Last week’s central bank decisions reinforced the end of the global rate-cutting trend, a view we highlighted in a prior note. On Thursday, the Bank of Japan (BOJ) raised its benchmark interest rate by 25 basis points to 0.75%, marking its highest level since 1995. Japan’s steady rate hikes come after ending its negative interest rate policy last year. The central bank is trying to curb inflation, which has stayed above its 2% target for nearly four years, while managing concerns about tighter financial conditions amid a large stimulus program.

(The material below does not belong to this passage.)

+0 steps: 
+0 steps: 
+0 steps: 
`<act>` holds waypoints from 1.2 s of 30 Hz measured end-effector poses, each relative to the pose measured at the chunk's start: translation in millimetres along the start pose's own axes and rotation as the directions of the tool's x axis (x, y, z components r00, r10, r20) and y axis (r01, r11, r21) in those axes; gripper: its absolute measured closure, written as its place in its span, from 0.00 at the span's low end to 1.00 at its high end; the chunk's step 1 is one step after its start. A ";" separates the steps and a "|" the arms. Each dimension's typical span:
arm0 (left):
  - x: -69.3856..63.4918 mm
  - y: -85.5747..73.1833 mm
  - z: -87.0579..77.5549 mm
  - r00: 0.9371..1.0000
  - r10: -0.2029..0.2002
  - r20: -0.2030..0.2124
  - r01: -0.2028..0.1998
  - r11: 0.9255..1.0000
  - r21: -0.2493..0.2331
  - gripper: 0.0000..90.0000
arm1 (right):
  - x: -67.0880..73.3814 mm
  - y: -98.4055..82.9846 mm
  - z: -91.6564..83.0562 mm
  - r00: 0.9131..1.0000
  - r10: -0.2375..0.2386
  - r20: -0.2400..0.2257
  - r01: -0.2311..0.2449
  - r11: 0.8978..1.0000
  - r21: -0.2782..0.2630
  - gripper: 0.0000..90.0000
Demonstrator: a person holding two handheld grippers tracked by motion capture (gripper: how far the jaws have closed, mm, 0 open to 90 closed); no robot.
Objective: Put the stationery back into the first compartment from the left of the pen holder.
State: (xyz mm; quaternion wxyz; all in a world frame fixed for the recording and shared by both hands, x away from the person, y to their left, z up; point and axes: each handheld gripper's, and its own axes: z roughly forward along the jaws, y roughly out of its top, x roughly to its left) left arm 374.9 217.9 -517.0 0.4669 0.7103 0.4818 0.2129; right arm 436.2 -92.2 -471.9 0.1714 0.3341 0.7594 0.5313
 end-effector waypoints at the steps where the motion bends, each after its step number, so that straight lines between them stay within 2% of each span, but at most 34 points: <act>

Against this backdrop, other major central banks are signaling different paths. At its December meeting, the European Central Bank (ECB) kept rates unchanged, as widely expected, but surprised markets by upgrading its growth outlook — raising the possibility that its next move could be a hike after a pause. The ECB’s rate-cutting cycle appears to be over. Meanwhile, the Bank of England cut rates as expected, though the decision was narrowly split at 5-4. While the overall direction remains toward easing, the BOE indicated that future cuts will be a ‘closer call.’
As we look ahead to 2026, surveying central bank pricing across the world’s major economies will provide a useful baseline for expectations. Global policy rates should remain stable next year as central banks pause to assess the impact of recent cuts in an environment of limited fiscal restraint.
Viewing the cross section of central bank expectations is clear — policy rates are expected to move very little next year. The fed funds rate is currently in the 3.5% to 3.75% range, and interest rates markets are pricing two additional cuts next year to around 3.0%. The BOE is priced for one additional rate cut, and the ECB is expected to be on pause for all of 2026. The BOJ is expected to hike rates by 25 bps next year.

As we move into 2026, monetary policy will likely take a back seat, with fiscal concerns coming to the forefront — especially as the US approaches midterm elections in November. The economic backdrop remains expansionary, and inflation continues to trend lower in the US, while Europe and Japan face the challenge of economies that may be running too hot. For fixed income investors, this environment points to a “coupon year” — a period when returns are driven primarily by the income, or coupon, from bonds rather than price appreciation. With policy rates expected to remain stable and limited room for further rate cuts, capturing yield will be key, and investors should focus on building portfolios that can harvest steady income as the main driver of total return.